Prevalence of postoperative nausea and vomiting: A systematic review and meta-analysis

Mehrbanoo Amirshahi 1, Niaz Behnamfar 1, Mahin Badakhsh 1, Hosein Rafiemanesh 2, Khadije Rezaie Keikhaie 3,, Mahmood Sheyback 4, Mahdeh Sari 5
PMCID: PMC6970369  PMID: 31998020

Abstract

Objective:

Postoperative nausea and vomiting (PONV) is a daily phenomenon, to which less attention has been paid in a variety of surgeries. Despite the individual studies, there is no comprehensive study on the prevalence of PONV. The aim of this study was to determine the global prevalence of PONV.

Materials and Methods:

In this systematic and meta-analysis study, descriptive studies of four databases (PubMed, Web of Science, Scopus, and Google Scholar) were searched for relevant texts from the time they were created until 31 December 2018. The random effects model was used for meta-analysis of studies included. All the steps were carried out by two individuals. Hoy et al.'s tool was used to evaluate its risk bias.

Results:

A total of 23 studies that were performed on 22,683 people from 11 countries were entered into the final phase. The prevalence of PONV, nausea, and vomiting was 27.7%, 31.4%, and 16.8%, respectively. The prevalence of PONV was higher during the first 24 h in European countries.

Conclusion:

Considering the high prevalence of PONV and our goal to better control it, it is necessary to use high cost-effective approaches and recommendations and to educate health caregivers and patients.

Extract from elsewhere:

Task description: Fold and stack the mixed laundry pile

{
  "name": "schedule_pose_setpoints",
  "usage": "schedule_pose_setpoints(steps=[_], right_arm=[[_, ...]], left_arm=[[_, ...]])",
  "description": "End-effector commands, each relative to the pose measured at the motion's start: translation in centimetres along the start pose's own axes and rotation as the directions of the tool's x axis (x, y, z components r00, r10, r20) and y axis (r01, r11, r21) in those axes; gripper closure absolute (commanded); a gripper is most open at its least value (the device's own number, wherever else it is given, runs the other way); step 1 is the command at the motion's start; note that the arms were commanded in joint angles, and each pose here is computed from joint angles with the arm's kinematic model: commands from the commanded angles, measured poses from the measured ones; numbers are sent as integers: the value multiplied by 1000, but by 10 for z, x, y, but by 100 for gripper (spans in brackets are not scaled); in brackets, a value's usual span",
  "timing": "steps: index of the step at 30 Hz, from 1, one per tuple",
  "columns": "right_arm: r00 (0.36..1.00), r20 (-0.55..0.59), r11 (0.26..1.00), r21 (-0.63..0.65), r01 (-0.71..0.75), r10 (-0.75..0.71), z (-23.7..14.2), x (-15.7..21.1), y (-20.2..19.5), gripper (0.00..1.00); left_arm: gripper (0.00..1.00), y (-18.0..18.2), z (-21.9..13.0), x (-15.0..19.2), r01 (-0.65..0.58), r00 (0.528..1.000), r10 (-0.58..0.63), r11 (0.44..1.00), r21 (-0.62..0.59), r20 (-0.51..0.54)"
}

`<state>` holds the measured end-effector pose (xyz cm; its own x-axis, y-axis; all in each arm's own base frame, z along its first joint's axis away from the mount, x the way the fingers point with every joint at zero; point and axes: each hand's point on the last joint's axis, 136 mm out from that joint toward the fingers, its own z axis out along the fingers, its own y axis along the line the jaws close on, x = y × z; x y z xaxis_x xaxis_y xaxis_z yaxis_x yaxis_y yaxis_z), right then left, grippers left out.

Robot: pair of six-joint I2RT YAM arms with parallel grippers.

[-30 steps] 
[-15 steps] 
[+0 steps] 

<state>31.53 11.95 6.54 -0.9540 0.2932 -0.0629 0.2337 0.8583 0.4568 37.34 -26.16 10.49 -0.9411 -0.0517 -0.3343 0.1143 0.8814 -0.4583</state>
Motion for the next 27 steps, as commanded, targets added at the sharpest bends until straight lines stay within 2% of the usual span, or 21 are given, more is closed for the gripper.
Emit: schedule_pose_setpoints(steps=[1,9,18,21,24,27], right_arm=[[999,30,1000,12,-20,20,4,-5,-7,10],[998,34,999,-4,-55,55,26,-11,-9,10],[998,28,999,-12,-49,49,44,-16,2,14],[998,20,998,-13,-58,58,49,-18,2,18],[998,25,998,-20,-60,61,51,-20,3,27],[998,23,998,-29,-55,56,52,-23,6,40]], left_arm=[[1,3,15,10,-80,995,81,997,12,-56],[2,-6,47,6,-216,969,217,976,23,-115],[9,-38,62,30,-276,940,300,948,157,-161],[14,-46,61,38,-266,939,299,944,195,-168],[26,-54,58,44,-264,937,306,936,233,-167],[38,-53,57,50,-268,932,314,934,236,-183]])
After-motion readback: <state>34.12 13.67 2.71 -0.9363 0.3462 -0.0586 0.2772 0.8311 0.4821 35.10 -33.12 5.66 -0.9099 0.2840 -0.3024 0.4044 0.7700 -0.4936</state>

Keywords: Meta-analysis, postoperative nausea and vomiting, prevalence, surgery complications

Introduction

Nowadays, attention to postoperative time is as important as the intraoperative time. PONV is an unpleasant and commonly occurring phenomenon after surgical procedures.[1] Nausea refers to a feeling of a tendency to vomiting and vomiting refers to reflux of the gastric contents.[2] Nausea and vomiting are a multidimensional phenomenon and are affected by various risk factors. The most important factors affecting the incidence of postoperative nausea and vomiting (PONV) include female gender, nonsmoker, and high age.[3] Although there is no accurate information on the prevalence of PONV worldwide, individual studies indicate a prevalence of 20%–30% in normal populations[1,4] and 70%–80% in high-risk populations (tonsillectomy, strabismus, and laparoscopy).[5] PONV imposes a lot of impacts on patients, which leads to decreased quality of life and overall satisfaction, dehydration, electrolyte imbalance, aspiration of gastric secretions, esophageal rupture, bleeding, increased morbidity, increased hospitalization time, delayed discharge from hospital, delayed return to work, and, more importantly, increased rehospitalization.[6,7,8,9,10,11]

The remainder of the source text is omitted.